While a sports franchise has some ethical obligation to be honest with its fans, this situation is, in my opinion, a bit outside the bounds of what we all have a “right” to know, particularly if it involves a third party who would be better off not being put in the public spotlight. And I guess some measure of small props to the Stars—they didn’t lie or anything, which is always the easier route for teams in situations like this. Jim Nill was very clear that they would not be discussing the details due to the nature of the misconduct and out of respect for everyone involved, but he didn’t put up a veneer and say the decision was made for other reasons. He was, I believe, as honest as he was allowed to be.
What do we have a right to know, really? We don’t know every trade proposal that gets made and turned down, and those sorts of things have a far greater material impact on the product we are purchasing than coaching decisions. We want to know everything, because we are so connected to (and invested in) this team, but it is always in the team’s best interests to play things as close to the vest as possible. Journalists have to tread that murky line in between, setting their own footholds of morality as they make their way towards the truth, trying not to turn into mouthpieces for executives or become tabloid columnists along the way. Ultimately, every fan has a different definition of what she or he has a “right” to know. It’s frustrating when those definitions differ from what we’re given, but far more frustrating would it be, I think, to read coverage of such news in Chicago or Toronto, where nasty rumors were as plentiful as the overrated food.
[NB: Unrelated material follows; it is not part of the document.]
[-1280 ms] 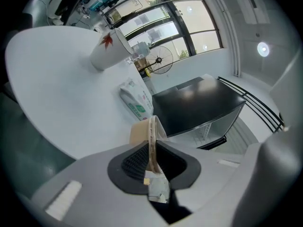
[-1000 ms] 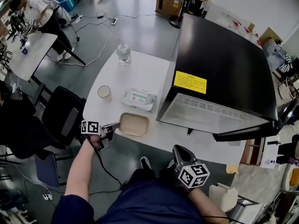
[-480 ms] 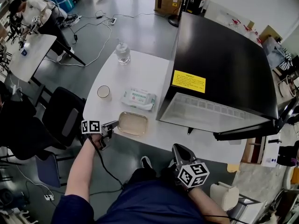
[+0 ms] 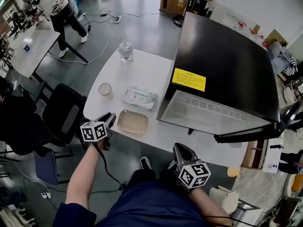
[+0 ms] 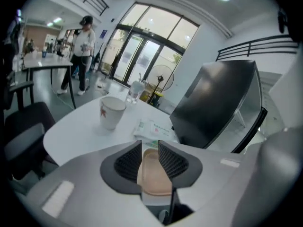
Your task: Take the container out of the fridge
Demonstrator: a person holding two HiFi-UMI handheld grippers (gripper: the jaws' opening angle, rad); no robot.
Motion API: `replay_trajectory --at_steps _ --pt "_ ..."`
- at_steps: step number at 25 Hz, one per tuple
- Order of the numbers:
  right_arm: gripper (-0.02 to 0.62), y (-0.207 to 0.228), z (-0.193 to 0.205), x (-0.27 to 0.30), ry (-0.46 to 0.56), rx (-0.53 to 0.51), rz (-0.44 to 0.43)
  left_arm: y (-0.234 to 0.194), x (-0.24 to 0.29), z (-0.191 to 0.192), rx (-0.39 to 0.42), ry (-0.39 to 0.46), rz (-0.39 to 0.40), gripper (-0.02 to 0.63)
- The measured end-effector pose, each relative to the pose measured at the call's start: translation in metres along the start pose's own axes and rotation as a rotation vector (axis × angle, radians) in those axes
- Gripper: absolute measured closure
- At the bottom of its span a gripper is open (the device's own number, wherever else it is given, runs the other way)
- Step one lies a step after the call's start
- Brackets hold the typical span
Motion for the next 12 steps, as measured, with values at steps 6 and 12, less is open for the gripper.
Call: replay_trajectory --at_steps 6,12 --pt "0.589 0.013 -0.013 -0.007 0.038 -0.017 0.004 0.082 -0.023 -0.022 0.089 0.169 0.045 0.525" --pt "0.589 0.034 -0.044 -0.018 0.126 -0.065 0.040 0.166 -0.040 -0.033 0.214 0.303 0.100 0.525"
Point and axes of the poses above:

Just ask Joffrey Lupul or Patrick Sharp. Rumor factories always have candy to eat, if you’re hungry enough. Many fans are.
But I’m bordering on a false dichotomy here. It could be possible to get the real story without living in a cesspool of gossip, right? Perhaps, but for the fact that Dallas is situated in a comfortable market where all the angry beat writers who are willing to burn bridges in order to get a sliver of the truth out there tend to care degrees more about a bad kicker being released in favor of a less-bad kicker than literally anything else. What incentive is there for top brass (as they seem the only ones in possession of the facts) to leak the real story about Montgomery to the small contingent of hockey media in the town? Given that it hasn’t happened yet, you already know the answer to that. And the media that do cover the Stars here are too smart to start throwing stuff at the wall just to see what sticks, or even worse, to burn an important source just to be the first to get some of the dirt out there. You might “win” that day on Twitter, but you’re going to hurt your reporting (and your readers’ experience) down the road as a result. As Sean Shapiro said yesterday, good journalism takes time.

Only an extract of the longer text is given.